* _What the task requires_: Below are the records; give again exactly the lines from the one containing "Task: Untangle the" through the one containing "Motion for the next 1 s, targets", leaving out pictures.

* _Dataset records_:
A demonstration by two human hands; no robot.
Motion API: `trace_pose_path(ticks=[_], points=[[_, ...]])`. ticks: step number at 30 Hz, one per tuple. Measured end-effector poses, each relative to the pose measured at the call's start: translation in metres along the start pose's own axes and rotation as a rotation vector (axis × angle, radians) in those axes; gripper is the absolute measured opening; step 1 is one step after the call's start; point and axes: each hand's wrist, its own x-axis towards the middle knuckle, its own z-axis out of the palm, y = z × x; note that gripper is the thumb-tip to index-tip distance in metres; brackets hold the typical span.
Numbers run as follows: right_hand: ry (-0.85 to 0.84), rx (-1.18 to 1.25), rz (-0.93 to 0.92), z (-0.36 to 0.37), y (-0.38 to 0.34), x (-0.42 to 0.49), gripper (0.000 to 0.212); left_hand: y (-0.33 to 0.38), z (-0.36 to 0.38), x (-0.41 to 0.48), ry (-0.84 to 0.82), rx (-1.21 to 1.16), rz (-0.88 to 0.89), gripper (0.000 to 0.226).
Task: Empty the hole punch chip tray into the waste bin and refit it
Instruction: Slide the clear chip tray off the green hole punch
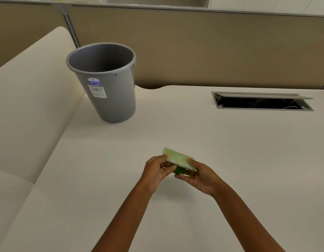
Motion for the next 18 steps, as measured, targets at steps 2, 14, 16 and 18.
trace_pose_path(ticks=[2,14,16,18], points=[[0.034,-0.012,0.005,0.0,0.003,0.0,0.025,-0.001,0.0,-0.001,0.0,0.035,-0.053,0.011],[0.262,-1.002,-0.722,0.022,0.013,-0.017,0.033,-0.002,0.005,0.0,-0.075,-0.305,-0.246,0.048],[0.211,-1.124,-0.848,0.025,0.017,-0.022,0.036,-0.001,0.008,0.002,-0.082,-0.35,-0.23,0.049],[0.148,-1.289,-0.938,0.029,0.021,-0.026,0.04,-0.002,0.009,0.005,-0.102,-0.315,-0.197,0.05]])
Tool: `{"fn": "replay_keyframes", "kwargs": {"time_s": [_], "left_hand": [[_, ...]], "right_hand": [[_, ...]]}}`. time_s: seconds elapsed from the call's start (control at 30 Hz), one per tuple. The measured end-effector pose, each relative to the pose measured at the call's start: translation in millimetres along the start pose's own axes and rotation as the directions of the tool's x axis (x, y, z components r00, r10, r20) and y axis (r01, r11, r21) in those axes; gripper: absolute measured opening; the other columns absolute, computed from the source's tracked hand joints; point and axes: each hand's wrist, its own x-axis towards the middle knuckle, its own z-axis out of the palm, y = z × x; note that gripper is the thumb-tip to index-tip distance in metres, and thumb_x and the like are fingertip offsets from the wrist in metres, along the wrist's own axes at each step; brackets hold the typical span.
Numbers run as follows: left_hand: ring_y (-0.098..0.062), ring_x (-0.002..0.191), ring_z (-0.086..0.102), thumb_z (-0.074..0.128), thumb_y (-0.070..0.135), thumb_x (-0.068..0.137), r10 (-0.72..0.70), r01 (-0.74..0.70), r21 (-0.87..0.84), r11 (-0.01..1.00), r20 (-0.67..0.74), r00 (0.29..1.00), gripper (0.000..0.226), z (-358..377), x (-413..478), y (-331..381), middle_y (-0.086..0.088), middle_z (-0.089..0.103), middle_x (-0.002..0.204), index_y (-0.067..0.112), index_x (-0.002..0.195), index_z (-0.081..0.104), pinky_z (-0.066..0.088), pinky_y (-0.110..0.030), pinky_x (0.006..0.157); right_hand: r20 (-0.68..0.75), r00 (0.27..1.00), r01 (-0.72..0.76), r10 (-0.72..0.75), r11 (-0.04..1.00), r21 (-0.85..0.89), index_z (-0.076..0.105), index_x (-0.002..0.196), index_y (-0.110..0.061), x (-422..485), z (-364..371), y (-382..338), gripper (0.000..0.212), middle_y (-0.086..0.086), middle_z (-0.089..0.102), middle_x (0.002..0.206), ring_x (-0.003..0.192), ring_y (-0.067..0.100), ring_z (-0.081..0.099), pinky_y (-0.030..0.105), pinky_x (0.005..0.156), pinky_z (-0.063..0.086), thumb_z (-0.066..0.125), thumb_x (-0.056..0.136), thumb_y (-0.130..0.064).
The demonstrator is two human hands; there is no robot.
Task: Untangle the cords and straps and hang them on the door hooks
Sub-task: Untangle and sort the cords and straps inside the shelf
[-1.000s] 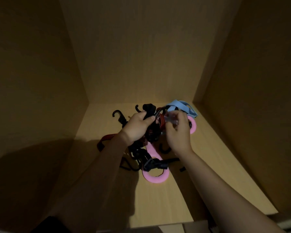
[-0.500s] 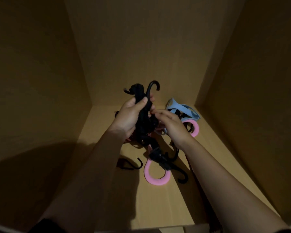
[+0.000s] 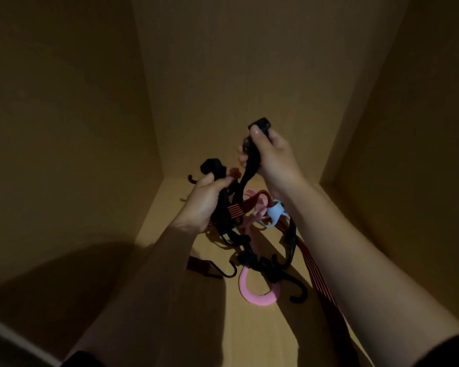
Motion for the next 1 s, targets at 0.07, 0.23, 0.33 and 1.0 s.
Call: {"fn": "replay_keyframes", "kwargs": {"time_s": [0.07, 0.23, 0.33, 1.0], "left_hand": [[-0.024, 0.101, 0.057, 0.052, 0.013, 0.086, 0.039, -0.047, 0.122, 0.991, 0.065, 0.997, 0.016, 2, -1, 9, -0.004, 0.063, 0.099, 0.021, 0.094, 0.064, 0.041, -0.038, 0.089], [-0.002, 0.075, 0.059, 0.056, 0.007, 0.088, 0.200, -0.224, 0.299, 0.927, 0.110, 0.974, 0.014, 13, 0, 43, 0.005, 0.061, 0.084, 0.017, 0.097, 0.056, 0.046, -0.008, 0.061], [-0.011, 0.067, 0.063, 0.053, 0.016, 0.092, 0.252, -0.240, 0.194, 0.951, -0.041, 0.967, 0.005, 10, 4, 66, -0.001, 0.062, 0.073, 0.016, 0.097, 0.056, 0.050, -0.020, 0.059], [-0.017, 0.080, 0.066, 0.042, 0.022, 0.096, 0.170, -0.089, -0.531, 0.842, 0.106, 0.980, 0.021, 14, 24, 150, -0.007, 0.067, 0.092, 0.008, 0.100, 0.058, 0.054, -0.032, 0.074]], "right_hand": [[0.015, 1.000, -0.009, 0.007, 0.991, 0.134, 0.051, 0.086, -0.016, 10, 11, -18, 0.018, 0.003, 0.058, 0.071, 0.060, 0.014, 0.053, 0.028, 0.065, 0.047, 0.042, 0.098, -0.026], [-0.004, 0.997, -0.065, 0.074, 0.900, 0.431, 0.049, 0.094, -0.010, 25, 30, -50, 0.021, 0.005, 0.056, 0.073, 0.060, 0.012, 0.055, 0.023, 0.058, 0.050, 0.040, 0.098, -0.028], [-0.027, 0.995, -0.069, 0.094, 0.874, 0.480, 0.051, 0.107, -0.009, 33, 23, -47, 0.026, 0.006, 0.059, 0.086, 0.075, 0.017, 0.058, 0.027, 0.070, 0.050, 0.041, 0.098, -0.031], [0.107, 0.988, 0.105, -0.111, 0.993, 0.061, 0.057, 0.073, -0.015, 8, 11, -48, 0.022, -0.009, 0.041, 0.043, 0.041, 0.007, 0.036, 0.020, 0.044, 0.032, 0.053, 0.092, -0.025]]}}
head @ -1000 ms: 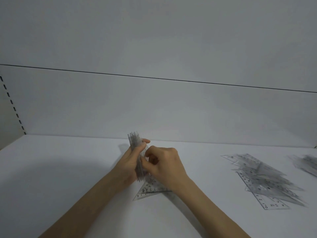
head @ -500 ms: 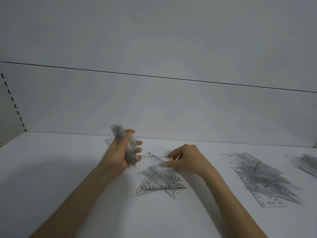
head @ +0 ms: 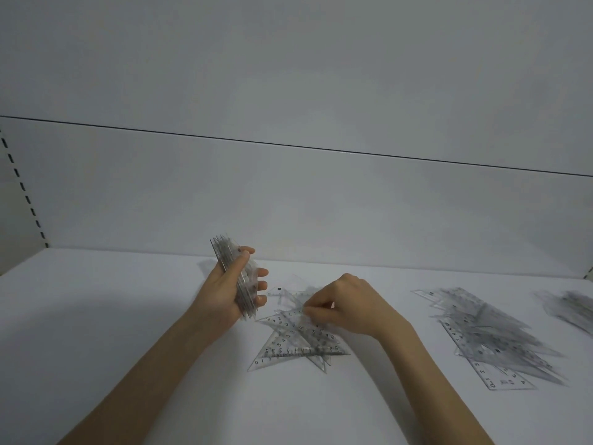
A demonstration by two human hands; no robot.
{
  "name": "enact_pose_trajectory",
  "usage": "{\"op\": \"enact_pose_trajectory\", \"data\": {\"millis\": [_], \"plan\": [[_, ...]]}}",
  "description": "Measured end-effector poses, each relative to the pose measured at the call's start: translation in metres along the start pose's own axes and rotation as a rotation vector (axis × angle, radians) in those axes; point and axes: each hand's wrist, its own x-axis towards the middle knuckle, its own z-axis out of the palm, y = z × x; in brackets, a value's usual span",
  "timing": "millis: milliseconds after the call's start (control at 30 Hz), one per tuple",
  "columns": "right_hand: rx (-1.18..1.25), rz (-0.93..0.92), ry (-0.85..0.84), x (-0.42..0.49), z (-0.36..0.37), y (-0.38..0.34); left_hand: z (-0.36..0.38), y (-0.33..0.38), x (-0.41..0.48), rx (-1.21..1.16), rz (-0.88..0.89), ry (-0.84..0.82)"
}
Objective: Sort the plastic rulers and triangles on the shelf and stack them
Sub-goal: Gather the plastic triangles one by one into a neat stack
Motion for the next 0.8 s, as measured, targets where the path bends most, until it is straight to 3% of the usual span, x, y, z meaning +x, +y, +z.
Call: {"op": "enact_pose_trajectory", "data": {"millis": [133, 267, 367, 533, 633, 800], "plan": [[-0.015, 0.047, 0.312, 0.001, 0.0, 0.002, 0.0, -0.001, 0.0, 0.005, -0.003, 0.012], [0.519, 0.049, 0.652, 0.001, -0.008, -0.003, 0.003, 0.001, -0.001, -0.046, -0.084, 0.01], [0.648, -0.119, 0.771, -0.002, -0.012, -0.013, 0.005, 0.003, -0.007, -0.108, -0.233, -0.088], [0.91, -0.186, 0.561, 0.001, -0.004, -0.027, 0.01, 0.001, -0.018, -0.058, -0.337, -0.262], [0.83, -0.199, 0.422, 0.003, -0.001, -0.027, 0.011, 0.002, -0.019, -0.028, -0.346, -0.301], [0.617, -0.253, 0.343, 0.008, 0.005, -0.018, 0.008, 0.003, -0.023, 0.008, -0.32, -0.367]]}}
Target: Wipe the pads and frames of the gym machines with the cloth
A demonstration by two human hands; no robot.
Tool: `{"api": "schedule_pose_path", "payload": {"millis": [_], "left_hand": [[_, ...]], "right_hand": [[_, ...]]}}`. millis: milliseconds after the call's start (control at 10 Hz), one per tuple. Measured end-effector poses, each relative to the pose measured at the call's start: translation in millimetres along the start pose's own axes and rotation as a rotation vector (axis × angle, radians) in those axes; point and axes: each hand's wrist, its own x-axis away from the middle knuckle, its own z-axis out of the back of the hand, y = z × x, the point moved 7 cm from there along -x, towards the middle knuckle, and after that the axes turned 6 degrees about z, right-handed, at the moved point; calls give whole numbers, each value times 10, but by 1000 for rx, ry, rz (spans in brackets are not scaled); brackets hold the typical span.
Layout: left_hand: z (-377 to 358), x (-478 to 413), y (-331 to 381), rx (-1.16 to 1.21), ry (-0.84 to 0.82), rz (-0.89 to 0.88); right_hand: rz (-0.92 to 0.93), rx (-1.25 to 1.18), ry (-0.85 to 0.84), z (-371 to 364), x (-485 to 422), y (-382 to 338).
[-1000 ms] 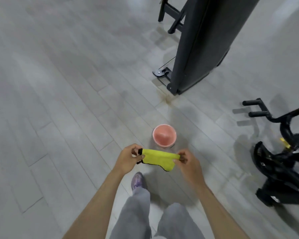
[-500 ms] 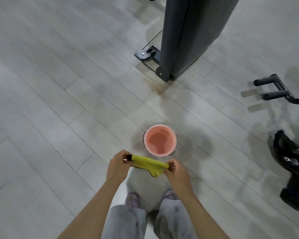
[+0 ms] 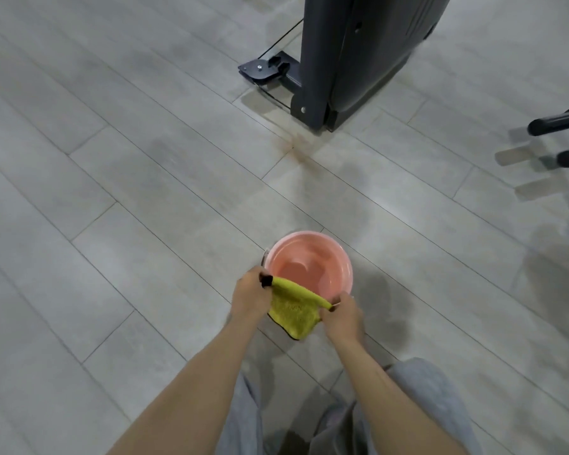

* _Output for this task_:
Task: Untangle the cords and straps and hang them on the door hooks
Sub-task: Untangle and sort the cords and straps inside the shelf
[-1.000s] 
[-0.500s] 
[+0.000s] 
Motion for the next 1 s, targets at 0.07, 0.23, 0.33 and 1.0 s.

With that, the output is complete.